* [Problem requirements]: Without any images, write the data out exactly as it appears.

== Dataset entries ==

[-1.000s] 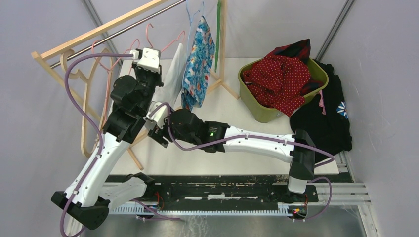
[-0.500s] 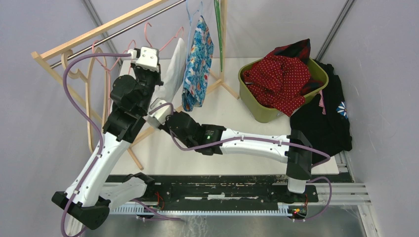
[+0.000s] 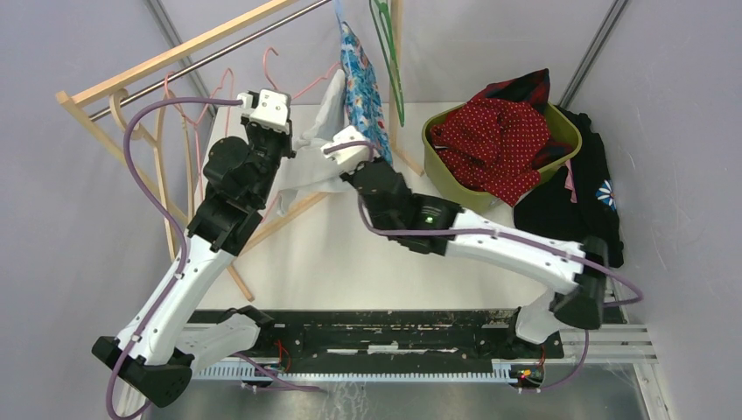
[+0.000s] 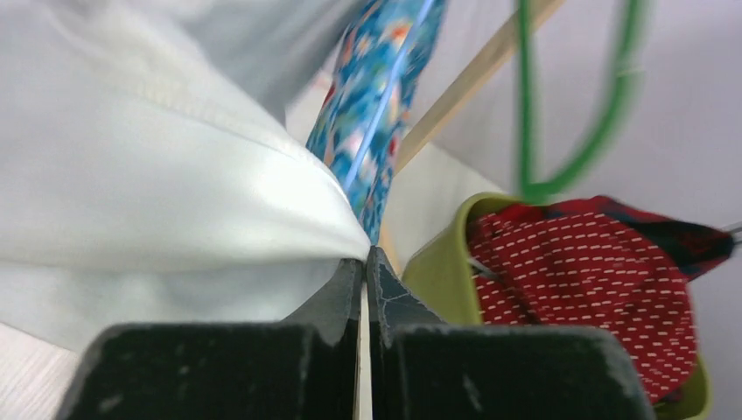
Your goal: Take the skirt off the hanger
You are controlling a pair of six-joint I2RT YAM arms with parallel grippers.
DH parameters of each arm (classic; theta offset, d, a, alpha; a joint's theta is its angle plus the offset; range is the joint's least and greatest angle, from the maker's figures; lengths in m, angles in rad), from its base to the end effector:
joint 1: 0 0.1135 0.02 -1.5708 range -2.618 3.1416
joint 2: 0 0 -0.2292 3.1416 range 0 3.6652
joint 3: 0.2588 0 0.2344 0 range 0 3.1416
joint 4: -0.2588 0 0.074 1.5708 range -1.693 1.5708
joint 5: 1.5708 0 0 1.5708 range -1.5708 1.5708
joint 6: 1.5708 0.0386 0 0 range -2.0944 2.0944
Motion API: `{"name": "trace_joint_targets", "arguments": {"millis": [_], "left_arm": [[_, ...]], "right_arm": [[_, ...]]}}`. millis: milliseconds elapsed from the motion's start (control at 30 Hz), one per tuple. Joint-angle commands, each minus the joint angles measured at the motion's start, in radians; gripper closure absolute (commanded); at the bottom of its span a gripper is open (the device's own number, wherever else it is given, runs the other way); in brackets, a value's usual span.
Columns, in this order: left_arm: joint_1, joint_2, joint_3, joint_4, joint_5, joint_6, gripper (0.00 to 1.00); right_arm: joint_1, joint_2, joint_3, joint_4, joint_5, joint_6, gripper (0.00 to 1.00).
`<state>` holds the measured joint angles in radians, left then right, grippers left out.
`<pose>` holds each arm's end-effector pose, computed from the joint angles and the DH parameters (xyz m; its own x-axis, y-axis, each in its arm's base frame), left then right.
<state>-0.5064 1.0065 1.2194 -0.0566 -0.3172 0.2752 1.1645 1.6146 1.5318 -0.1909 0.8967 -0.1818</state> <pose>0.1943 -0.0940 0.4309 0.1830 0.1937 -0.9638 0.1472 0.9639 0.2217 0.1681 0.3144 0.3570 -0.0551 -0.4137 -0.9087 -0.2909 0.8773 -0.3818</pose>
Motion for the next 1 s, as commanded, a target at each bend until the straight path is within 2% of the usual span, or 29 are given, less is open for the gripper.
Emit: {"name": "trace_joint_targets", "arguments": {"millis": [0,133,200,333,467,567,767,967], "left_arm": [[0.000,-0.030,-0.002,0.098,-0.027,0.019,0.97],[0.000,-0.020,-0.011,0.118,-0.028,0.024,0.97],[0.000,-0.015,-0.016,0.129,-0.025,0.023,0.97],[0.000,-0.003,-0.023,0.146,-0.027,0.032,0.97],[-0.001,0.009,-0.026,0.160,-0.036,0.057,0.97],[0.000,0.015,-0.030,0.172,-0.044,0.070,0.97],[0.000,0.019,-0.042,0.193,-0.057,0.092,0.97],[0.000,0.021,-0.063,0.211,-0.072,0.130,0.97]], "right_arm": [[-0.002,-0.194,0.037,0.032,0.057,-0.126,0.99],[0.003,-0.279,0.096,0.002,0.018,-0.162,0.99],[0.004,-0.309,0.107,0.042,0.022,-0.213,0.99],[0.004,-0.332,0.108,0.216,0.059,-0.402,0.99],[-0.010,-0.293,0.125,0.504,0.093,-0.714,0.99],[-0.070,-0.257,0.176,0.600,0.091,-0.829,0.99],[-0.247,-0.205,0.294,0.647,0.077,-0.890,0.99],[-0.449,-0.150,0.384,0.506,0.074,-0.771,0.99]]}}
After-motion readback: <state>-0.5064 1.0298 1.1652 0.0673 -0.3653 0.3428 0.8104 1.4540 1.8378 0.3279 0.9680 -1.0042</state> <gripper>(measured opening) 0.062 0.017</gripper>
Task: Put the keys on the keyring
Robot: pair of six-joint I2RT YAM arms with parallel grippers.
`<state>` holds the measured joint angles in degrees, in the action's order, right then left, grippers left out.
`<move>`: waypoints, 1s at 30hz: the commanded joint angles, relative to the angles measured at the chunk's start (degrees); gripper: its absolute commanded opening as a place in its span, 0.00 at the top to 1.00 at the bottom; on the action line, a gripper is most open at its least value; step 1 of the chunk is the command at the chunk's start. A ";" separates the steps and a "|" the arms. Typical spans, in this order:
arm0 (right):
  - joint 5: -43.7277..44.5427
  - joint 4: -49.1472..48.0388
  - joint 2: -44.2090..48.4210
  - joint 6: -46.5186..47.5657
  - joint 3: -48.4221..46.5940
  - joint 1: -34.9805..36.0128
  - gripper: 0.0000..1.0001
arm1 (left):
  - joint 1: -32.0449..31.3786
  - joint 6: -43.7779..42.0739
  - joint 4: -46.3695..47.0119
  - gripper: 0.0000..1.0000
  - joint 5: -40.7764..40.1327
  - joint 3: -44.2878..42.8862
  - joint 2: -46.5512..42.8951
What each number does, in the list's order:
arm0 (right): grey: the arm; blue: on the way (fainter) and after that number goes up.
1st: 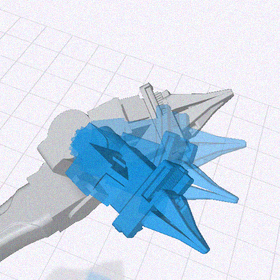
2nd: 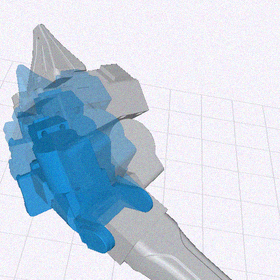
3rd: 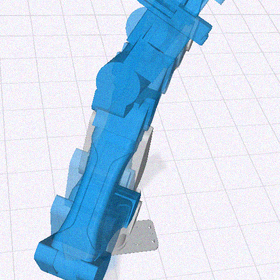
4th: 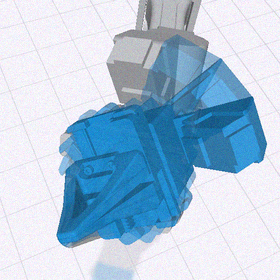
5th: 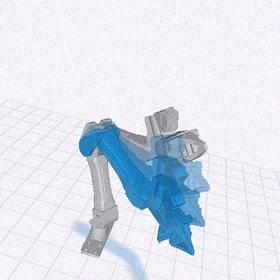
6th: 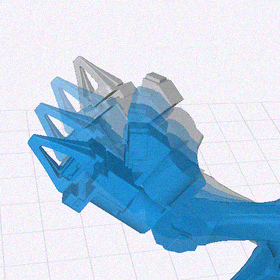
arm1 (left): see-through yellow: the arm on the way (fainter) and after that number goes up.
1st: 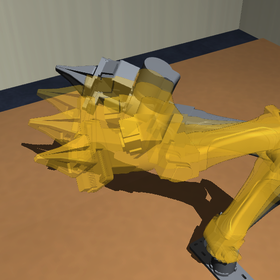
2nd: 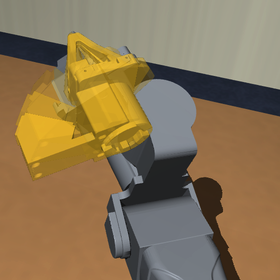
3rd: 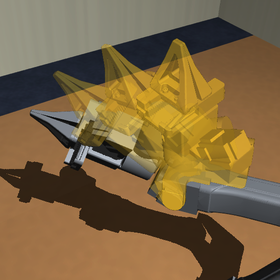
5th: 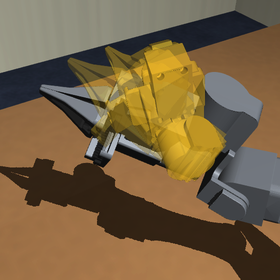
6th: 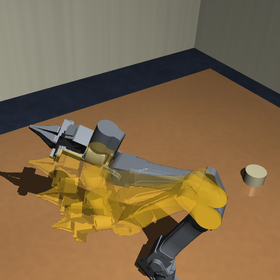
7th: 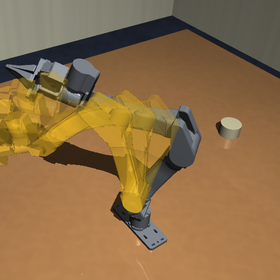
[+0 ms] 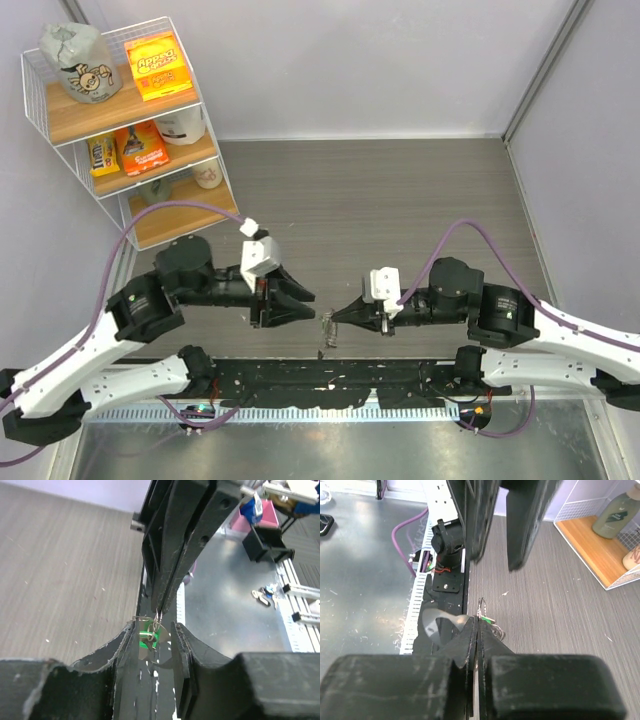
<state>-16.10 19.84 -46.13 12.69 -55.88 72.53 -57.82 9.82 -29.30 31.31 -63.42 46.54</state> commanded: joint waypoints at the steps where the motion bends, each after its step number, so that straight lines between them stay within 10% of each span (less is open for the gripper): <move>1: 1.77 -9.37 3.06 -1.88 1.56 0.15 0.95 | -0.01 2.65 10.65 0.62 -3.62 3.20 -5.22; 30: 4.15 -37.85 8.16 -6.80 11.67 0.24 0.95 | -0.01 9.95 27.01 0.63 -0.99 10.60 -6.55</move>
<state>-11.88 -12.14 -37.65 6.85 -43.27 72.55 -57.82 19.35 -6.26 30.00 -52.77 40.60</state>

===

* [Solution for this problem]:
[-1.000s] 
[-0.500s] 
[+0.000s] 
[+0.000s] 
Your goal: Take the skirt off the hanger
You are controlling a pair of six-joint I2RT YAM arms with parallel grippers.
DH parameters of each arm (classic; theta offset, d, a, alpha; a joint's theta is its angle plus the offset; range is the joint's least and greatest angle, from the maker's figures; lengths in m, angles in rad), from its base to the end effector:
joint 1: 0 0.1135 0.02 -1.5708 range -2.618 3.1416
joint 2: 0 0 -0.2292 3.1416 range 0 3.6652
joint 3: 0.2588 0 0.2344 0 range 0 3.1416
joint 4: -0.2588 0 0.074 1.5708 range -1.693 1.5708
joint 5: 1.5708 0 0 1.5708 range -1.5708 1.5708
joint 6: 1.5708 0.0386 0 0 range -2.0944 2.0944
Motion API: `{"name": "trace_joint_targets", "arguments": {"millis": [_], "left_arm": [[_, ...]], "right_arm": [[_, ...]]}}`. millis: milliseconds elapsed from the motion's start (control at 30 Hz), one per tuple. Joint-angle commands, each minus the joint angles measured at the motion's start, in radians; gripper closure absolute (commanded); at the bottom of its span a gripper is open (the device's own number, wherever else it is given, runs the other way); in brackets, a value's usual span.
Columns, in this order: left_arm: joint_1, joint_2, joint_3, joint_4, joint_5, joint_6, gripper (0.00 to 1.00); right_arm: joint_1, joint_2, joint_3, joint_4, joint_5, joint_6, gripper (0.00 to 1.00).
`<state>` holds the measured joint angles in radians, left then right, grippers left out.
`<pose>` holds each arm's end-effector pose, computed from the joint angles and the DH parameters (xyz m; its own x-axis, y-axis, each in its arm's base frame), left then right.
<state>-0.5064 1.0065 1.2194 -0.0566 -0.3172 0.2752 1.1645 1.6146 1.5318 -0.1909 0.8967 -0.1818</state> <pose>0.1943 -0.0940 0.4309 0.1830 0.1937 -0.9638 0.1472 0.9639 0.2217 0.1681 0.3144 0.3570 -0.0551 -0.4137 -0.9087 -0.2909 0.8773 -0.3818</pose>
Motion for the next 1 s, as commanded, a target at each bend until the straight path is within 2% of the usual span, or 29 are given, less is open for the gripper.
Emit: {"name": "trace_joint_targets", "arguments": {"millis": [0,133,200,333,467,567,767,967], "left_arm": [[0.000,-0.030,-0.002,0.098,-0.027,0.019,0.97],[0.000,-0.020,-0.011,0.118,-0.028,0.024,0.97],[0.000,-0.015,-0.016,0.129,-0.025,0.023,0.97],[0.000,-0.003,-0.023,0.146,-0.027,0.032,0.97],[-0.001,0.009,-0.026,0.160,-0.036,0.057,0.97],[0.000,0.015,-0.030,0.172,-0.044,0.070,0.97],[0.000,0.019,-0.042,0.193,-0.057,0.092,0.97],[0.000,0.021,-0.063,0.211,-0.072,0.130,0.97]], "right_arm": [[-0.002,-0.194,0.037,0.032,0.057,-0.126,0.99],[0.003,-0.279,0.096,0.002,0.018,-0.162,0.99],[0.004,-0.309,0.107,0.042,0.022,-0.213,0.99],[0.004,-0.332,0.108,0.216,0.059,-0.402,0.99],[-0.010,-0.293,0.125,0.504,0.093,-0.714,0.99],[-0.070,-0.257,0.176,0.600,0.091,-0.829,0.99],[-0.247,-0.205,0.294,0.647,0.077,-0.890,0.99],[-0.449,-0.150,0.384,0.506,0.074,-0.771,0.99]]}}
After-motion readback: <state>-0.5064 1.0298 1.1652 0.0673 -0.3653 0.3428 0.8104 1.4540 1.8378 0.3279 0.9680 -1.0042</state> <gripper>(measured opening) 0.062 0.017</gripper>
Task: Put the keys on the keyring
Robot: pair of six-joint I2RT YAM arms with parallel grippers.
`<state>` holds the measured joint angles in degrees, in the action's order, right then left, grippers left out.
`<move>`: waypoints, 1s at 30hz: the commanded joint angles, relative to the angles measured at the chunk's start (degrees); gripper: its absolute commanded opening as a place in its span, 0.00 at the top to 1.00 at the bottom; on the action line, a gripper is most open at its least value; step 1 of the chunk is the command at the chunk's start. A ";" separates the steps and a "|" the arms. Typical spans, in this order:
arm0 (right):
  - joint 5: -43.7277..44.5427
  - joint 4: -49.1472..48.0388
  - joint 2: -44.2090..48.4210
  - joint 6: -46.5186..47.5657
  - joint 3: -48.4221..46.5940
  - joint 1: -34.9805..36.0128
  - gripper: 0.0000..1.0001
arm1 (left):
  - joint 1: -32.0449..31.3786
  - joint 6: -43.7779..42.0739
  - joint 4: -46.3695..47.0119
  - gripper: 0.0000..1.0000
  - joint 5: -40.7764..40.1327
  - joint 3: -44.2878..42.8862
  - joint 2: -46.5512..42.8951
What each number does, in the list's order:
arm0 (right): grey: the arm; blue: on the way (fainter) and after that number goes up.
1st: 
2nd: 
3rd: 
4th: 
5th: 
6th: 
arm1 (left): see-through yellow: the arm on the way (fainter) and after that number goes up.
1st: 
2nd: 
3rd: 
5th: 
6th: 
7th: 
[+0 ms] 
<state>-16.10 19.84 -46.13 12.69 -55.88 72.53 -57.82 9.82 -29.30 31.31 -63.42 46.54</state> commanded: joint waypoints at the steps where the motion bends, each after its step number, so that straight lines between them stay within 10% of each span (less is open for the gripper): <move>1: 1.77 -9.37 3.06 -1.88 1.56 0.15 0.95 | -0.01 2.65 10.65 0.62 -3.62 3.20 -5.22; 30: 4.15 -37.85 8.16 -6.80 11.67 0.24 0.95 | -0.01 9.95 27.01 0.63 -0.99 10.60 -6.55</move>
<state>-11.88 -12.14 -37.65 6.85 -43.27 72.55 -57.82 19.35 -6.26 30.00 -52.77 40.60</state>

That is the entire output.